• _ACTION ITEM_
Write out the following listing's lines from the one with "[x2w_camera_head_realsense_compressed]" to the one with "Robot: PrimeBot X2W", exactly, with both included and no others.
☆ ☆ ☆ ☆ ☆
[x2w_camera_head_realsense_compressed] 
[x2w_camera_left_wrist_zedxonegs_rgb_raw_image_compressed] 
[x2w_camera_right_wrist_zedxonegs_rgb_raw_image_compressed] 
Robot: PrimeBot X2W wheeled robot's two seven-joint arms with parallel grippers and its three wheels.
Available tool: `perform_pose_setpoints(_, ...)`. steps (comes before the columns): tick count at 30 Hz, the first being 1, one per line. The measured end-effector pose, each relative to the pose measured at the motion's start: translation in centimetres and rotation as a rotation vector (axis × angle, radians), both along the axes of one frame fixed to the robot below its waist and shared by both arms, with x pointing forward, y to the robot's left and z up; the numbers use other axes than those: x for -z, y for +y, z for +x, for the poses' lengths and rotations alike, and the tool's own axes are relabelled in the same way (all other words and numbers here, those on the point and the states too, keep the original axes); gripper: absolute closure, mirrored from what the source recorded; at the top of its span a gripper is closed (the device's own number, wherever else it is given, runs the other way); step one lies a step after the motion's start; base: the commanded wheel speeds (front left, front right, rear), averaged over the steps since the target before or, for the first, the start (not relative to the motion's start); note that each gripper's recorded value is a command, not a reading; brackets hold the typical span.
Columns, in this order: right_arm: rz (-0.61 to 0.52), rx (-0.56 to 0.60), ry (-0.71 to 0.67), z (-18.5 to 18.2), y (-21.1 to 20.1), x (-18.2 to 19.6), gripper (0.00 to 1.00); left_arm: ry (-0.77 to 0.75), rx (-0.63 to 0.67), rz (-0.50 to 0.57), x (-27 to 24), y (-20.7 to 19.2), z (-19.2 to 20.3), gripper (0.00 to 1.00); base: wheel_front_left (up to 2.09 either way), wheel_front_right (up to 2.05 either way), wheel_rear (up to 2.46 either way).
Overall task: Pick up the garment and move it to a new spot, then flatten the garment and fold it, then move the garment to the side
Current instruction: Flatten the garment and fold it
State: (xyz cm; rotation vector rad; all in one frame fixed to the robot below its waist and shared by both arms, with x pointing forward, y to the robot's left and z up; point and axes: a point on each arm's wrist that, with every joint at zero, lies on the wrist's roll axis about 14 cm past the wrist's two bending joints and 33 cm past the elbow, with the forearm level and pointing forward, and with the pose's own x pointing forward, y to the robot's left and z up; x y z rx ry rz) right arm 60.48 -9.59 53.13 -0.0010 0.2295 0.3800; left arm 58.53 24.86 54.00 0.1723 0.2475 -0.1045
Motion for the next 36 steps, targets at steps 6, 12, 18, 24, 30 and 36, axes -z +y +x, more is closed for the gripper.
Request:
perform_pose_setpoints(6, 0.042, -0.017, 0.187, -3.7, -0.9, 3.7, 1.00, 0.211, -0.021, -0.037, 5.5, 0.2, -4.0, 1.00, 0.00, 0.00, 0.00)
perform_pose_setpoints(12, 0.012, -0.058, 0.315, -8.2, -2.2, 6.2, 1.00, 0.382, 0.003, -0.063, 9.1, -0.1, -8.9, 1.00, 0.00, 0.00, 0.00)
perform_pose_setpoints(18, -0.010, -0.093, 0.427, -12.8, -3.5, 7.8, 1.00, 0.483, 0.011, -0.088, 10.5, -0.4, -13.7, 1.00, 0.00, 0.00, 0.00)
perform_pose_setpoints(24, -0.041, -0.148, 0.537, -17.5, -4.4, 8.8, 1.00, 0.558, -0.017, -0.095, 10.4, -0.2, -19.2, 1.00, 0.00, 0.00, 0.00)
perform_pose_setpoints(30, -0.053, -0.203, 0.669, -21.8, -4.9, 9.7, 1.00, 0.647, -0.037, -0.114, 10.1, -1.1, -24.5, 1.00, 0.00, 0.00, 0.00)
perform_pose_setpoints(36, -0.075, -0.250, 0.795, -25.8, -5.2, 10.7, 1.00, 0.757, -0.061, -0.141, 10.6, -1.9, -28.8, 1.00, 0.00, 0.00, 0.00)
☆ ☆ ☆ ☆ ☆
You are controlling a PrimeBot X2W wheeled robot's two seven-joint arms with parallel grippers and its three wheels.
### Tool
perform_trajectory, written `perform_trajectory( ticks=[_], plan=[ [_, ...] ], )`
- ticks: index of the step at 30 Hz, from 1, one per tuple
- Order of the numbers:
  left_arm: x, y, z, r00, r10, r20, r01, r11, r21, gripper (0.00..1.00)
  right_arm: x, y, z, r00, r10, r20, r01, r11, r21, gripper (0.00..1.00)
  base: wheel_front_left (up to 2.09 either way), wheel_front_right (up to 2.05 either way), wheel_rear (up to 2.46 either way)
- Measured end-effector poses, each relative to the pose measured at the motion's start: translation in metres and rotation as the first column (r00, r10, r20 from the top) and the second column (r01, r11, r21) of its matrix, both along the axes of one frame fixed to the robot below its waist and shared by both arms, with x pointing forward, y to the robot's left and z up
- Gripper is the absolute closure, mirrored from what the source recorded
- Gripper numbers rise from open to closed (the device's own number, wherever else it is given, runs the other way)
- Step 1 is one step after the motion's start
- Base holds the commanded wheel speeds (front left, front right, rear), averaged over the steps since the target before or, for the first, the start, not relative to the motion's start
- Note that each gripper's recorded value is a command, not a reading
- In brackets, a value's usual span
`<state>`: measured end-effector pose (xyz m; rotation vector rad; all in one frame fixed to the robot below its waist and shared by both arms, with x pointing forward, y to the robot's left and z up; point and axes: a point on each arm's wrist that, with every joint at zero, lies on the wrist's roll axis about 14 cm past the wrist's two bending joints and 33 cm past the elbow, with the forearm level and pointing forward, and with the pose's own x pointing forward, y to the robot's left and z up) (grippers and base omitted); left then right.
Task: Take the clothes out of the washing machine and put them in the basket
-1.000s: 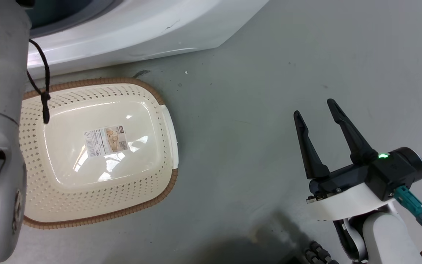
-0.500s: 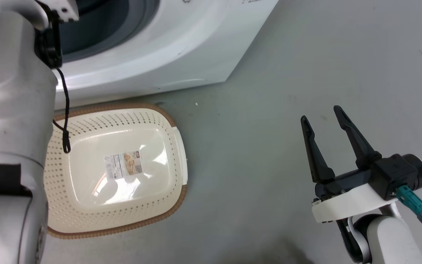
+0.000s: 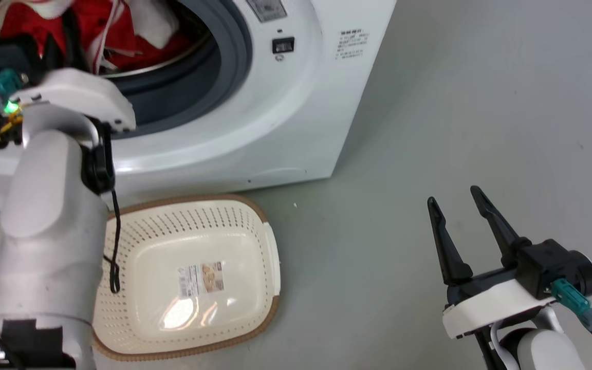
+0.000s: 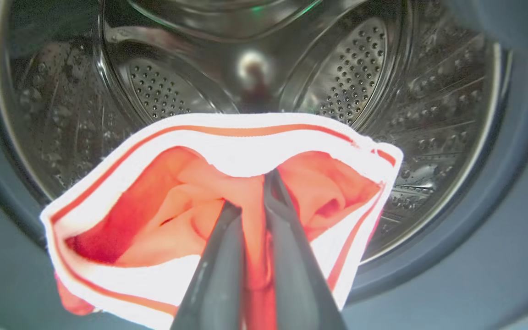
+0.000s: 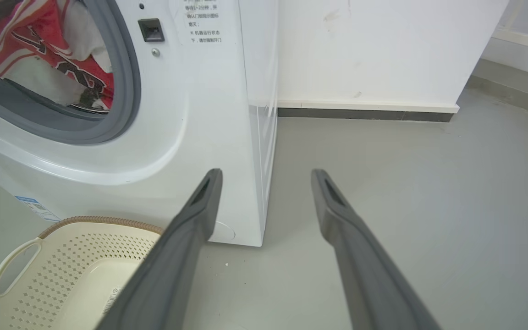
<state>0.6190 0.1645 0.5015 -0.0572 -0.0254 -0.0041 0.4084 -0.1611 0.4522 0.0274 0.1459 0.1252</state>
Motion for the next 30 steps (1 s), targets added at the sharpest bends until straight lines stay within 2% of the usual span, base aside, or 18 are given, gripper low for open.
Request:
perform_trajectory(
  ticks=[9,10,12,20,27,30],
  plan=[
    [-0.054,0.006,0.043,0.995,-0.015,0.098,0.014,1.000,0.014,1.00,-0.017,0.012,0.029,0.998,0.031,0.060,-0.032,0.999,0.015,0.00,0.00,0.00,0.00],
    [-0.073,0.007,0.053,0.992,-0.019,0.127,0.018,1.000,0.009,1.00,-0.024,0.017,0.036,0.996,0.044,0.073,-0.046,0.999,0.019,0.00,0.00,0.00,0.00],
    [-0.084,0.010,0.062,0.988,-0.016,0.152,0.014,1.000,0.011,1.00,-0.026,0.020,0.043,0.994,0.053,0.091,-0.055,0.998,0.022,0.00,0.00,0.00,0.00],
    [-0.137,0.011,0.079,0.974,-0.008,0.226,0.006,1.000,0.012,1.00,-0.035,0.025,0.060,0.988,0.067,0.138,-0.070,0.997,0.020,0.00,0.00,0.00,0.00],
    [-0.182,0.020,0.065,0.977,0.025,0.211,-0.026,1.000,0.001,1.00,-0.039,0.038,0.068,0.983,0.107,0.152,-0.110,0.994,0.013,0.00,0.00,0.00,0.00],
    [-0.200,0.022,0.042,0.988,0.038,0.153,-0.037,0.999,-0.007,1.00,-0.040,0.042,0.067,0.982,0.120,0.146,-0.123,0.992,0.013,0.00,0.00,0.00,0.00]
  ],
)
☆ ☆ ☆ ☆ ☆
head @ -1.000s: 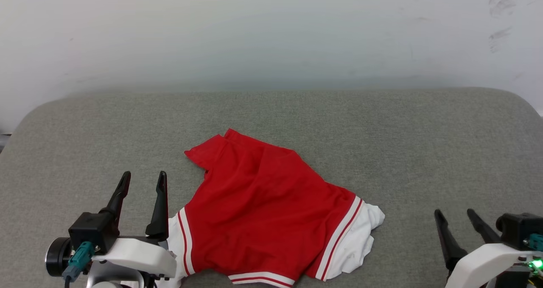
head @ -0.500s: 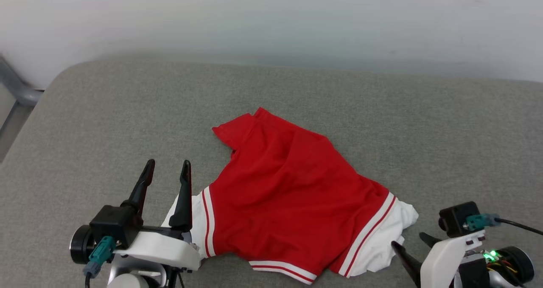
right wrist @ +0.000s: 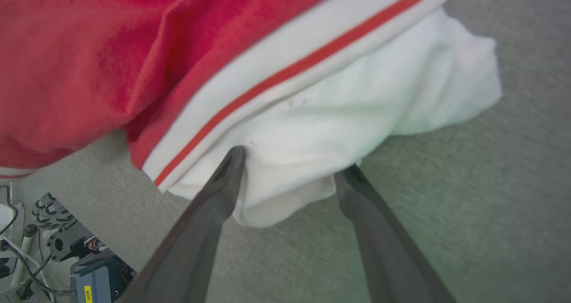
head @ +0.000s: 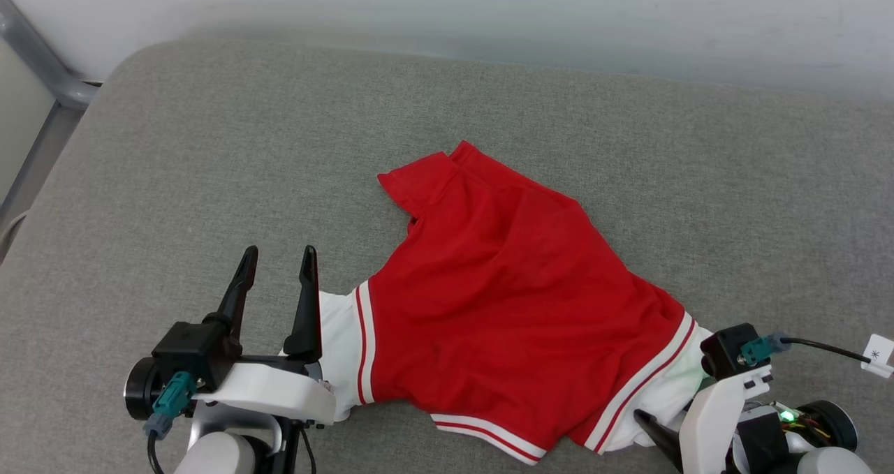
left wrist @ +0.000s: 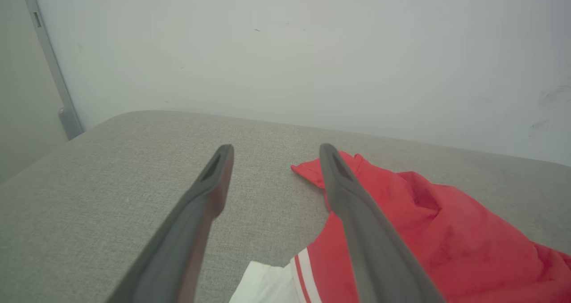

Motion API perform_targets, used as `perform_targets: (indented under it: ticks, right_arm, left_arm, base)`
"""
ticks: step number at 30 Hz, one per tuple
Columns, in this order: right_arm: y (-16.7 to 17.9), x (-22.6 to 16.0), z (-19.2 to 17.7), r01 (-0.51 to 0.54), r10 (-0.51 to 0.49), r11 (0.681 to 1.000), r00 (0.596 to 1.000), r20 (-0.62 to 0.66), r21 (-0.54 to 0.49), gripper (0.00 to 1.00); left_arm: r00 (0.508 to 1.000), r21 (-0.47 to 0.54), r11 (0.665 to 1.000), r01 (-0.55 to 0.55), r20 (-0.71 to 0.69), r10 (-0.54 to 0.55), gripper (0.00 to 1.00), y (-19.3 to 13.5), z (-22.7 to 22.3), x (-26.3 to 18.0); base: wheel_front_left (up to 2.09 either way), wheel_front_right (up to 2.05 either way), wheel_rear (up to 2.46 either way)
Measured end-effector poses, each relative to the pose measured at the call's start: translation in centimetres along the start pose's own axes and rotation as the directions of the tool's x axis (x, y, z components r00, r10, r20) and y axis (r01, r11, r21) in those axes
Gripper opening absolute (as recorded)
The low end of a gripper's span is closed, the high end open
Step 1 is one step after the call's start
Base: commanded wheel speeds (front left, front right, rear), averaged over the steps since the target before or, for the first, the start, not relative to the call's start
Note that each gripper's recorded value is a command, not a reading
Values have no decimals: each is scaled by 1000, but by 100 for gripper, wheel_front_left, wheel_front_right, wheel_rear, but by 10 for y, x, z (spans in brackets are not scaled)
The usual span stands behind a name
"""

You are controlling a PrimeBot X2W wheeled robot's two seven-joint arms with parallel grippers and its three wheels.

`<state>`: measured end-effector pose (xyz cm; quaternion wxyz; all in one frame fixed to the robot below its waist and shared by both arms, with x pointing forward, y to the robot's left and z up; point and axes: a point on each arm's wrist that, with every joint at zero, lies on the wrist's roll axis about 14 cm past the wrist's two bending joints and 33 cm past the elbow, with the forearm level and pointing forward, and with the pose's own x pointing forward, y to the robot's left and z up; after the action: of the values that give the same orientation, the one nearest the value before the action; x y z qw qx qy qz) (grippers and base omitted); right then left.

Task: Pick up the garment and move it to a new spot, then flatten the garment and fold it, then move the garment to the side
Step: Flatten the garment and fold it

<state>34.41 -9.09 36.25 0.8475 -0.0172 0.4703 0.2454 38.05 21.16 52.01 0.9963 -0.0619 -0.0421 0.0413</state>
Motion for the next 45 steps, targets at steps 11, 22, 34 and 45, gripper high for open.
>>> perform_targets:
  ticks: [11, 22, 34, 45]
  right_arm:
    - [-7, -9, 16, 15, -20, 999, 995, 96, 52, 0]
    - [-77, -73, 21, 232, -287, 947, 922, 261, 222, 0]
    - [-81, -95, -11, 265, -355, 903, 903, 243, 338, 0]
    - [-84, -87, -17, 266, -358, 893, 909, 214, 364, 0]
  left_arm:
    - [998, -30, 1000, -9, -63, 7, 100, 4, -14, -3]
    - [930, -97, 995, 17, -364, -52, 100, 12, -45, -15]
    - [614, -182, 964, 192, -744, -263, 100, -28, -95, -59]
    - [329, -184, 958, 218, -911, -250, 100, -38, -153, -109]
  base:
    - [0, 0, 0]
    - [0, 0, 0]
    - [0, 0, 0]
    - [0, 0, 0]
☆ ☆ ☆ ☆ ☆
• _FINISHED TASK_
[x2w_camera_head_realsense_compressed] 
[x2w_camera_left_wrist_zedxonegs_rgb_raw_image_compressed] 
[x2w_camera_right_wrist_zedxonegs_rgb_raw_image_compressed] 
Robot: PrimeBot X2W wheeled robot's two seven-joint arms with parallel grippers and its three wheels.

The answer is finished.